The assignment in this working group is absolutely not the European Commission's proposal. We have our own mandate and the idea that that is what we are here to do is absolutely false … . We are here to work multilaterally together to … identify concerns and to proceed with our own mandate.Footnote 88

This exchange exposes a central concern for UNCITRAL: it must not be, or be perceived to be, coopted by the European Union or marching toward a predetermined outcome. Part of UNCITRAL’s challenge will be forging and maintaining consensus among very differently situated states. Clearly conscious of this dilemma, the chair declared:

Many states in this room … have had the opportunity to consider many of these issues in detail for a long period of time. And they are ready to move much more quickly in this work and are willing to have these discussions and are having them in good faith but need to see forward momentum in this project.

At the same time, there are many states in this room who have only begun their consideration of this work and would like to have time to adequately discuss and consider and not be rushed into making decisions or into a project that they are not ready to make. As a working group, … we have to be respectful of both and try to find a way of achieving balance where we have forward momentum and yet at the same time we have given and continue to give states the opportunity to deliberate and consider without undue delay.Footnote 89

D. Co-constitutive Relationship Between Forum and Process

In their study of UNCITRAL as an international lawmaker, Susan Block-Lieb and Terence Halliday theorize that “how law is made affects what law is made.”Footnote 90 I contend that this relationship is co-constitutive: UNCITRAL as a forum will shape the reform process just as the reform process is likely to shape UNCITRAL as a forum.

It is already clear that UNCITRAL as a forum is shaping the reform process. UNCITRAL’s convening power has been demonstrated: around one hundred states and observer entities have been involved in working group meetings so far, along with ten international governmental organizations and several dozen nongovernmental ones.Footnote 91 The sequenced mandate reflects UNCITRAL’s consensus-driven process, working to keep on board states that favored a multilateral investment court, as well as those that were opposed or wanted more time to consider their options. It also exemplifies UNCITRAL’s preference for incrementalism by allowing states to express their concerns about the existing system and frame the problem before considering potential solutions.

Consensus-based processes often push toward middle ground outcomes, such as retaining investor-state arbitration but adding an appellate body. Given this, the arbitration/court dichotomy is likely to soften over time. We should expect intermediate proposals to be developed that make arbitration look less arbitration-like, such as having the treaty parties select a roster of arbitrators and having either the disputing parties or appointing institutions select the arbitrators for a particular case from that list. We should also predict that court-based proposals will come to look less court-like by, for instance, having a flexible structure that enables the court to convene in different places around the world as required or having the court paid for by a combination of treaty party contributions and user fees.

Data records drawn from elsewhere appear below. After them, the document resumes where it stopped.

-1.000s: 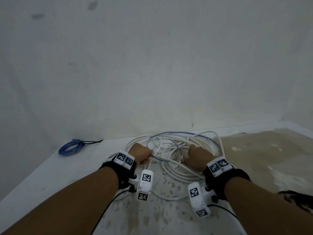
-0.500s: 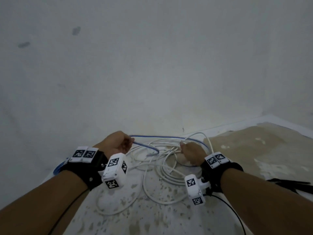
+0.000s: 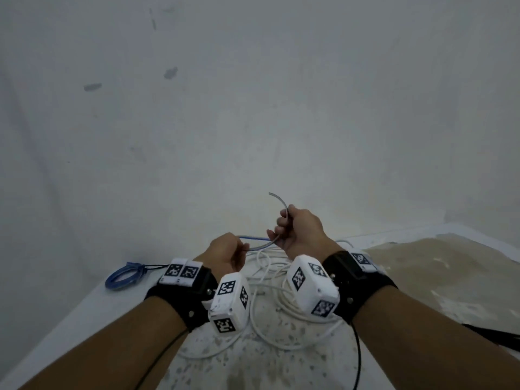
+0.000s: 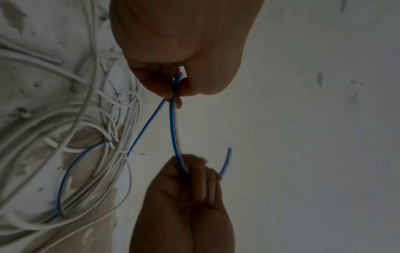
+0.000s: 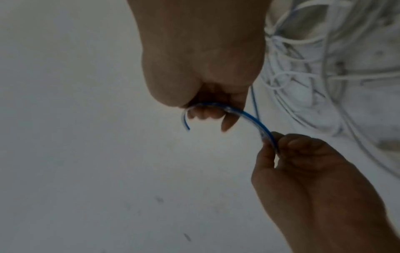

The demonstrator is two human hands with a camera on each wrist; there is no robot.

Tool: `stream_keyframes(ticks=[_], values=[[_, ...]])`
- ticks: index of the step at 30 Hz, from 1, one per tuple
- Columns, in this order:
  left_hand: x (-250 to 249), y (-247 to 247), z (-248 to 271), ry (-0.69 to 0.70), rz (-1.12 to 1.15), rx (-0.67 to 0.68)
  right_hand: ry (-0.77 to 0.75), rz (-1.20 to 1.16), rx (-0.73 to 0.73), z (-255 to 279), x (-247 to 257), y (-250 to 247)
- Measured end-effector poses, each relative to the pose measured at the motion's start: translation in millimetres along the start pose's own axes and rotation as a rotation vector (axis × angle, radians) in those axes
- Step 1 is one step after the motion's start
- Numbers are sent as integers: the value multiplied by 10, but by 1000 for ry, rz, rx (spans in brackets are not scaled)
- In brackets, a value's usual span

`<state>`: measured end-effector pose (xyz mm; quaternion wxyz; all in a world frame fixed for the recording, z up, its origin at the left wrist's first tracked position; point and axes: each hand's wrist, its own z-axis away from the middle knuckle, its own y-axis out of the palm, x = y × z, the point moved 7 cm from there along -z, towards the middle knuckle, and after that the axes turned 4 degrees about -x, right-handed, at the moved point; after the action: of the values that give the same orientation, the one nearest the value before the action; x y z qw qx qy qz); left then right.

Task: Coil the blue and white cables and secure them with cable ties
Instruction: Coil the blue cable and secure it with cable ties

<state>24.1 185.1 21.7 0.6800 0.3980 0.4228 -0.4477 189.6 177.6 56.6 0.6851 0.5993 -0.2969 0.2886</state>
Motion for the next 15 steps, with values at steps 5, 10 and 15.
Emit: stream_keyframes(ticks=[5,10,15], values=[[37,94,7,-95,-28,155,-234,940,-98,-40,225,-270],[-76,213,-110,-91,290,201,-246,1703,-115,68,329,-756],[-81,262,-337,-67,397,132,-62,2024,-77,158,436,-1145]])
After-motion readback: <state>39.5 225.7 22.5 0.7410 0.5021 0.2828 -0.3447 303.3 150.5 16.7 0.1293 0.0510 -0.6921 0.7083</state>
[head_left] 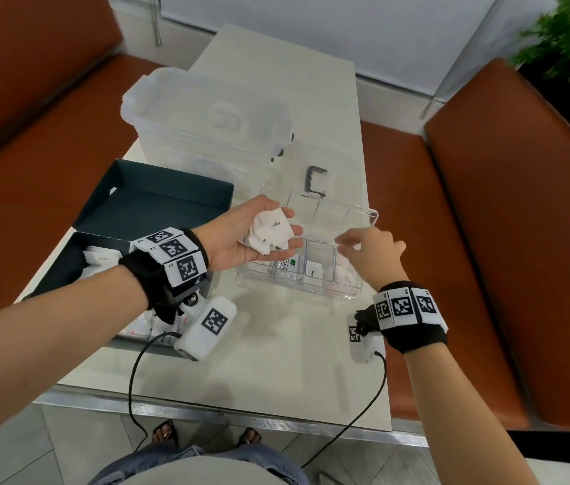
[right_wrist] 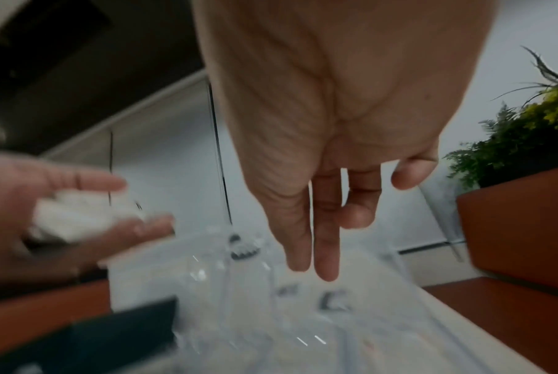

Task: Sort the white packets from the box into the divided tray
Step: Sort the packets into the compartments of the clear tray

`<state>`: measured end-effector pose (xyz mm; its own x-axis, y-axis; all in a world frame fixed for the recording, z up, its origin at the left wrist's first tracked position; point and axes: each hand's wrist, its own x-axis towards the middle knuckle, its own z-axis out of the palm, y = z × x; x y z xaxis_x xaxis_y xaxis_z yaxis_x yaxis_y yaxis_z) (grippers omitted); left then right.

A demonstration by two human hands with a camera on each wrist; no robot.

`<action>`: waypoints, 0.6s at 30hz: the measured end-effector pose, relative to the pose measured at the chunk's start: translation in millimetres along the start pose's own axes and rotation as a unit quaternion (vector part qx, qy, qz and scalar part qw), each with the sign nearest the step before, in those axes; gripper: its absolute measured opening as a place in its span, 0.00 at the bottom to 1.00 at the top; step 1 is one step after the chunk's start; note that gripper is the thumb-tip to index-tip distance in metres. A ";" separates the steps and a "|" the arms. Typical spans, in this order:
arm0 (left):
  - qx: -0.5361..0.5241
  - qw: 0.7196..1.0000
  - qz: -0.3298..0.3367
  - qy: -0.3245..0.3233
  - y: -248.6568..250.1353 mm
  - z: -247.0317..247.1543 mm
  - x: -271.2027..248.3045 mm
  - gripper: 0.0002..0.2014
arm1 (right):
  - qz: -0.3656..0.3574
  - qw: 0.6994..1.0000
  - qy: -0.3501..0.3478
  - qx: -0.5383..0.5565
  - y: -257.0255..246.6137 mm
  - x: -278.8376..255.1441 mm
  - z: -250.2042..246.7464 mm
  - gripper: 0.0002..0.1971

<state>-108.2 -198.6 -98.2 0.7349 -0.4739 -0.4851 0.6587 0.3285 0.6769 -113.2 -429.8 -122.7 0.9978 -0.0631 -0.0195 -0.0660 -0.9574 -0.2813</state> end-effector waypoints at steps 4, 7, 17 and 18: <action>0.013 1.000 -0.002 -0.025 -3.4 3.5 3.1 0.15 | -0.073 0.982 0.032 0.171 -41.1 -5.9 -20.0 0.09; 0.034 0.998 0.041 -0.020 -5.7 10.1 5.6 0.11 | -0.069 0.966 0.005 0.248 -58.8 -8.3 -23.2 0.10; 0.078 0.987 0.124 0.067 -7.1 -4.1 3.2 0.07 | 0.080 0.857 0.007 0.510 -63.7 4.1 -26.5 0.07; 0.071 0.986 0.128 0.079 -5.1 -8.1 1.7 0.06 | 0.074 0.863 0.009 0.500 -63.1 7.1 -27.1 0.06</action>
<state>-109.0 -194.5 -107.0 0.8977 -0.2535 -0.3604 0.4269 0.2977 0.8539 -101.9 -377.4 -79.0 0.9777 -0.1771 -0.1130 -0.1507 -0.2165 -0.9646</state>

What might be less clear to date is how this reform process may ultimately shape UNCITRAL. Two examples illustrate the point. First, UNCITRAL has become bolder over time in terms of the difficulty of the topics it has taken on,Footnote 92 but investor-state dispute settlement is probably its most controversial topic to date. The highly political nature of these reform debates has the potential to affect UNCITRAL’s working methods.

The longstanding practice in the Commission is to reach decisions by consensus,Footnote 93 which has no precise definition.Footnote 94 In UNCITRAL’s practice, “consensus [does] not require unanimity, but [is] instead based on a widely prevailing majority and the absence of a formal objection that would trigger a request for a vote.”Footnote 95 The chair seeks to reach decisions by consensus. Dissenting states can block consensus and force the issue to the vote, but this is exceptional. In UNCITRAL’s history, it happened only once—when a decision was taken on moving its headquarters from New York to Vienna. Yet in the very first issue to be addressed by the current Working Group III—selecting the chair—consensus was not achieved after two days of wrangling, and a vote was called.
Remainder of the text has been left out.